Bacillus subtilis phages from the SPβ family use the arbitrium system to communicate during infection of the host. Brady et al. show that this system is also required for induction of the resident prophage after activation of the host SOS response and identify a key operon involved in the control of the lytic/lysogenic cycle.

Introduction

Deciphering the basis of communication is essential for understanding the communities where organisms live and their ecological behaviors. The ability to communicate is not restricted to highly evolved animals; bacteria and unicellular eukaryotes also possess sophisticated mechanisms of communication. However, it has recently been described that viruses also have communication mechanisms that allow them to make collective decisions. Quorum-sensing communication mechanisms in bacteriophages (phages)—such as the arbitrium system—to make lysis-lysogeny decisions represent a breakthrough confirming viruses as sophisticated social agents in the microbial world.¹^,² In addition, other social behaviors, such as cooperation, where different viruses co-infect a host,³^,⁴ or altruism to defeat the CRISPR-Cas-mediated immune defense of bacteria⁵^,⁶ confirm that viruses have different communication skills that may have a crucial role in establishing sophisticated social microbial networks.

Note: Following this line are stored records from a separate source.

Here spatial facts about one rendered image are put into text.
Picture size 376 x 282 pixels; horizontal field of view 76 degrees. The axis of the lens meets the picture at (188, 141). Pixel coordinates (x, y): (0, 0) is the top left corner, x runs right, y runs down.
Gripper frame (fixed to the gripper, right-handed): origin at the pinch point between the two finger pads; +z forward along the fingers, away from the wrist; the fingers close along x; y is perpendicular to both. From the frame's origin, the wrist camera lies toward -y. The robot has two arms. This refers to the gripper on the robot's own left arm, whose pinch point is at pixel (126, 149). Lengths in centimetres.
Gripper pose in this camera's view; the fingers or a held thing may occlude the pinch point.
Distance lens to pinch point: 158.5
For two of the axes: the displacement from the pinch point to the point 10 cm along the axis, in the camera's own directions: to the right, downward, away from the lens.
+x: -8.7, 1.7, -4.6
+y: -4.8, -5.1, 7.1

The novel arbitrium system was described in the Bacillus subtillis SPβ group of phages using phi3T as a model. In this elegant system, phages communicate during the infection cycle using a six-amino-acid (aa) peptide (AimP) as a signal.² Depending on the concentration of peptide present, phages undergo either a lytic or lysogenic cycle. The arbitrium system is composed of three genes: aimP, which encodes the arbitrium peptide; aimR, encoding a transcriptional factor that binds to AimP; and aimX, which produces a small non-coding RNA that exerts a negative regulatory effect on lysogeny, inducing lysis by a mechanism that has not been deciphered yet.² AimP is produced as a 43-aa pro-peptide that is released from the bacterial cell into the surrounding medium. The pro-peptide is then processed into the mature 6-aa AimP before it is imported into neighboring bacteria via the oligopeptide permease (OPP) transporter channel. Once internalized, the mature AimP binds to the AimR receptor and controls its DNA regulatory activity.² AimR is a transcriptional factor and, in its apo peptide-free form, promotes aimX expression. During the initial stages of infection, when the number of active phages is low, the arbitrium peptide is absent and AimR activates aimX expression, promoting the lytic cycle of the phage (Figure S1). After intense phage replication, AimP will accumulate in the medium, increasing the intracellular concentration of the mature AimP peptide until it reaches the threshold level required to bind to its cognate AimR receptor. When this occurs, AimR cannot activate aimX expression. This promotes the lysogenic cycle and the integration of the prophage into the bacterial chromosome, thus preventing eradication of the entire bacterial population by the phage (Figure S1).² This simple and elegant communication system allows infecting phages to “decide” between lytic and lysogenic life cycles.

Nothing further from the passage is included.